The *genieclust* package [Gag21] for Python and R implements
a robust and outlier resistant clustering algorithm called *Genie* [GBC16].

The idea behind *Genie* is beautifully simple. First, make each individual
point the sole member of its own cluster. Then, keep merging pairs
of the closest clusters, one after another.
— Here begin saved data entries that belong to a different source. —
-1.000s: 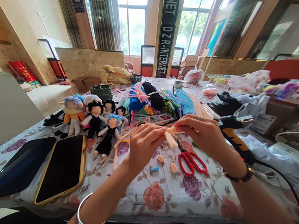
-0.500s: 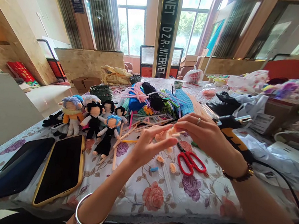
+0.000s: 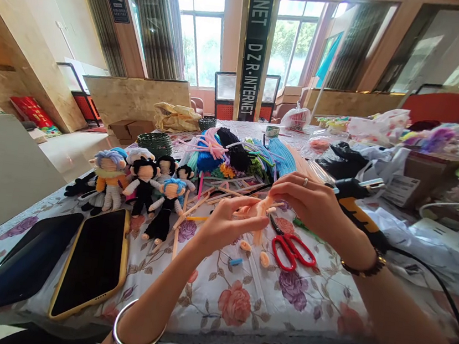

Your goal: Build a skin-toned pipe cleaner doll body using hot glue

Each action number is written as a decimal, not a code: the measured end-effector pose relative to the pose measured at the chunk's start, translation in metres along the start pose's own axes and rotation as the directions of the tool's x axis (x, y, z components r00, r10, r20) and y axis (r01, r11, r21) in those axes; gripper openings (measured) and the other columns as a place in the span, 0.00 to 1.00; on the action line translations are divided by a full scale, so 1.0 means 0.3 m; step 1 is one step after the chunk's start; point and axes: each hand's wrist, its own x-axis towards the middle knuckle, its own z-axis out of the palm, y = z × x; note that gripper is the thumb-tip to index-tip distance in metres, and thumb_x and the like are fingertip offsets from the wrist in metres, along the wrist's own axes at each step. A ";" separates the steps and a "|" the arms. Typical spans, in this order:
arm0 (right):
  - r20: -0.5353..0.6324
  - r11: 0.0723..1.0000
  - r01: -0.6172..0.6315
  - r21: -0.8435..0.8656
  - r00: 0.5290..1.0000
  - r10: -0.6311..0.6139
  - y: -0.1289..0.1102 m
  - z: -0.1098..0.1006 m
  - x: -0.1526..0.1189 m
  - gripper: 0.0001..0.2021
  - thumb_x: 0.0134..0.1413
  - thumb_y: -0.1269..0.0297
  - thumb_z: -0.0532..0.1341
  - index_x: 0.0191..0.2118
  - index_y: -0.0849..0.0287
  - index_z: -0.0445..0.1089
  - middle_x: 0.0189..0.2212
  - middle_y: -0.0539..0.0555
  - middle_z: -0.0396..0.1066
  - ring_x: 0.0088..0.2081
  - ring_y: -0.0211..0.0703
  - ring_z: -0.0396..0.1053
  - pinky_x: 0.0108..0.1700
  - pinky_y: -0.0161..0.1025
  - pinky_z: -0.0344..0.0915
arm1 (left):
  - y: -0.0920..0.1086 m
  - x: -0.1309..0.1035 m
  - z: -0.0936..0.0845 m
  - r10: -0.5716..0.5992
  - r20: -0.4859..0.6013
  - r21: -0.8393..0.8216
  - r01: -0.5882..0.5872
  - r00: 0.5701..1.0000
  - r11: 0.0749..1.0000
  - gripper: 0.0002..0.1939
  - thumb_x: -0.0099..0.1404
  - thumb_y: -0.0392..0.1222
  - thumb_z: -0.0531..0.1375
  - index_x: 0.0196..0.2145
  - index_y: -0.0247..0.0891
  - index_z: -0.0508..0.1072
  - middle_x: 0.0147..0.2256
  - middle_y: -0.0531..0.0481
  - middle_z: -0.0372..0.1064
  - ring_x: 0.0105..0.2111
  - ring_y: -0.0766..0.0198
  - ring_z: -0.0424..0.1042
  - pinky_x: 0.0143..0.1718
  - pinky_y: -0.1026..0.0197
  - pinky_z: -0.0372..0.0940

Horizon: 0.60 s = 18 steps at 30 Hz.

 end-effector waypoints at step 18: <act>0.140 0.990 -0.129 0.048 0.983 0.122 0.047 0.068 -0.017 0.06 0.60 0.69 0.52 0.36 0.57 0.66 0.36 0.54 0.69 0.40 0.40 0.65 0.42 0.39 0.64 | -0.091 0.045 0.022 -0.084 0.032 -0.245 0.089 0.996 0.965 0.20 0.52 0.49 0.63 0.39 0.33 0.74 0.29 0.52 0.64 0.29 0.70 0.60 0.32 0.65 0.54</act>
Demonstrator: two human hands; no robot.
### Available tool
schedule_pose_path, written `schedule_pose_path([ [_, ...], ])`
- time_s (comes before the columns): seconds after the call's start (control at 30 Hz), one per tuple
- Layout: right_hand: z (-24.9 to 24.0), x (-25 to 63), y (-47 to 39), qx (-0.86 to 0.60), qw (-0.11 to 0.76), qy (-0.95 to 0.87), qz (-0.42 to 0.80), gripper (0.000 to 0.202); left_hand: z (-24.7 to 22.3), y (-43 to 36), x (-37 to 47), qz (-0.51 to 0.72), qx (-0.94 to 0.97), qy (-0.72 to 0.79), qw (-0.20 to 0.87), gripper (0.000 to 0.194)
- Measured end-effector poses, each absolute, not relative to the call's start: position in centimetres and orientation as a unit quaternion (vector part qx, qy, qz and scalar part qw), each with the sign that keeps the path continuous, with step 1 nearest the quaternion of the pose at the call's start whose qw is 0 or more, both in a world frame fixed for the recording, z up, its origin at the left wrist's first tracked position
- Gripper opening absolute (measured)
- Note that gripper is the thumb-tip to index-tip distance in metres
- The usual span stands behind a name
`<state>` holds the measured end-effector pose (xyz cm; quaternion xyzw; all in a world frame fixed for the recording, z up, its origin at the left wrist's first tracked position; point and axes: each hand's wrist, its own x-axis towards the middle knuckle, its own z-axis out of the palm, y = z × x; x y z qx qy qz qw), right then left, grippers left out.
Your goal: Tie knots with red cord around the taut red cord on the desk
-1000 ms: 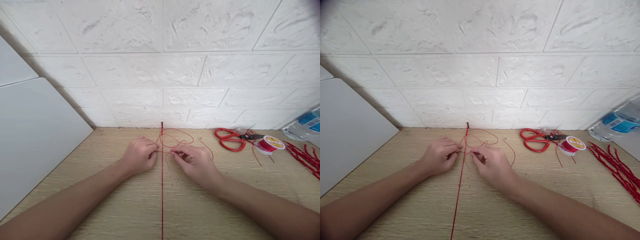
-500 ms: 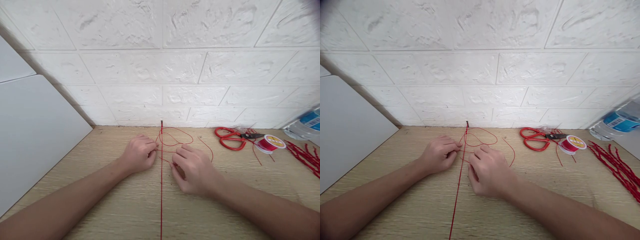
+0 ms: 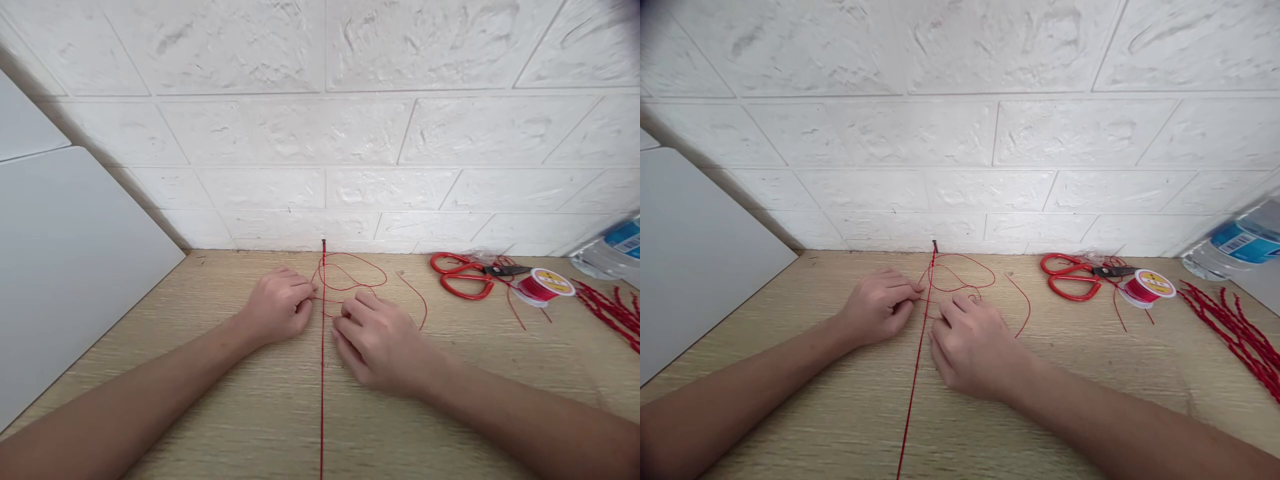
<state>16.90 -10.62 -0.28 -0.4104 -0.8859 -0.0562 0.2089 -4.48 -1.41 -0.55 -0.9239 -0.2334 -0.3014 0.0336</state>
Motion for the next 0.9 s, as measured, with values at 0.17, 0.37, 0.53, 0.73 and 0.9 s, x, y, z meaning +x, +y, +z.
schedule_pose_path([
  [0.17, -0.31, 16.85, -10.47, -0.433, 0.223, -0.871, -0.066, 0.026, -0.52, -1.48, -4.44, -0.297, -0.925, -0.233, 0.035, 0.020],
  [0.37, -0.13, 16.86, -10.60, -0.428, 0.212, -0.876, -0.063, 0.029, -0.41, -1.69, -4.48, -0.320, -0.916, -0.239, 0.040, 0.020],
  [0.53, -0.07, 16.79, -10.57, -0.428, 0.194, -0.881, -0.057, 0.030, -0.46, -1.58, -4.54, -0.308, -0.921, -0.240, 0.022, 0.022],
  [0.73, 0.16, 16.76, -10.42, -0.431, 0.194, -0.879, -0.063, 0.028, -0.49, -1.52, -4.49, -0.290, -0.925, -0.246, 0.005, 0.022],
  [0.9, 0.27, 16.79, -10.42, -0.431, 0.200, -0.878, -0.055, 0.026, -0.47, -1.57, -4.46, -0.284, -0.927, -0.246, -0.003, 0.022],
])
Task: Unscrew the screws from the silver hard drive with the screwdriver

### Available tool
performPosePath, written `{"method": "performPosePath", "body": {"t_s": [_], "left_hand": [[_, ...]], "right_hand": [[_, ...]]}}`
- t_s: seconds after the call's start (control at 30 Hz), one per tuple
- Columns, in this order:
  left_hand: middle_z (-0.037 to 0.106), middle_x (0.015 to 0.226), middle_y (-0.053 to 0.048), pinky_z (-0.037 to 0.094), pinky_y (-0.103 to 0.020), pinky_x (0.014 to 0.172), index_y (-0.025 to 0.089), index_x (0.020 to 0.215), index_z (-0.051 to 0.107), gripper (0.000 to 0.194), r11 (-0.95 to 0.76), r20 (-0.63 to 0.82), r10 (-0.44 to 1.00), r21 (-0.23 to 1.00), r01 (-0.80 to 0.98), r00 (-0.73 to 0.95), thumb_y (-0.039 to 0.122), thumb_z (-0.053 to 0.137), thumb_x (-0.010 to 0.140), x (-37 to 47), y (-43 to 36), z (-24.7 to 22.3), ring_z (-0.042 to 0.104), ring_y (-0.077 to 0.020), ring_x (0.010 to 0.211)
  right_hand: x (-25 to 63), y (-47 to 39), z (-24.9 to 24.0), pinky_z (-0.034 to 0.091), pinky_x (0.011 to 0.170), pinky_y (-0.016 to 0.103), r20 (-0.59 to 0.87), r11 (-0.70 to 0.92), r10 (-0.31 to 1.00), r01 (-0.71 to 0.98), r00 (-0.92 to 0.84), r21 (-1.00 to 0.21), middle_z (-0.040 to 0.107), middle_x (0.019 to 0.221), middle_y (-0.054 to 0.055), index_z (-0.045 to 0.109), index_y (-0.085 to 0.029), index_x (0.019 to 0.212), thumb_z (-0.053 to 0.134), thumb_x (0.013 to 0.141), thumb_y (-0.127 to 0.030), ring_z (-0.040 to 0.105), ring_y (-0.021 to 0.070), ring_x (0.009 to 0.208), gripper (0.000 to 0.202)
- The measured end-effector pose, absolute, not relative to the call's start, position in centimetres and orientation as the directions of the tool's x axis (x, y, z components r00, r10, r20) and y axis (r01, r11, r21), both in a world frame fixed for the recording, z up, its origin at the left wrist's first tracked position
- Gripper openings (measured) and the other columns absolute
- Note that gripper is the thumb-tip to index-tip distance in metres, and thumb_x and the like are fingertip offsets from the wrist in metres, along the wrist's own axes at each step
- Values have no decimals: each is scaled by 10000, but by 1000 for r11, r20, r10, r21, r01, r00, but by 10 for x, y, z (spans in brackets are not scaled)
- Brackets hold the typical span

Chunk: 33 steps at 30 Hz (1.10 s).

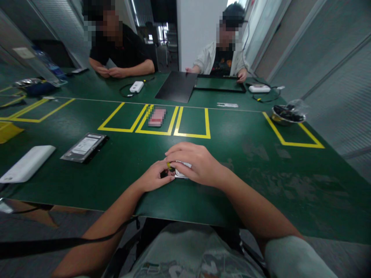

However, to **prevent
the formation of clusters of highly imbalanced sizes** a point group of the
smallest size will sometimes be matched with its nearest neighbours.

Genie’s appealing simplicity goes hand in hand with its usability;
it **often outperforms other clustering approaches**
such as K-means, BIRCH, or average, Ward, and complete linkage
on various kinds of benchmark dataset.
Of course, there is no, nor will there ever be, a single best
universal clustering approach for every kind of problem, but Genie
is definitely worth a try!

Thanks to its being based on minimal spanning trees of the pairwise distance
graphs, Genie is also **very fast** — determining the whole cluster hierarchy
for datasets of millions of points, can be completed within
minutes.
Therefore, it is capable of solving **extreme clustering tasks**
(large datasets with any number of clusters to detect)
on data that fit into memory.
Thanks to the use of *nmslib* [NBMN19] (if available),
sparse or string inputs are also supported.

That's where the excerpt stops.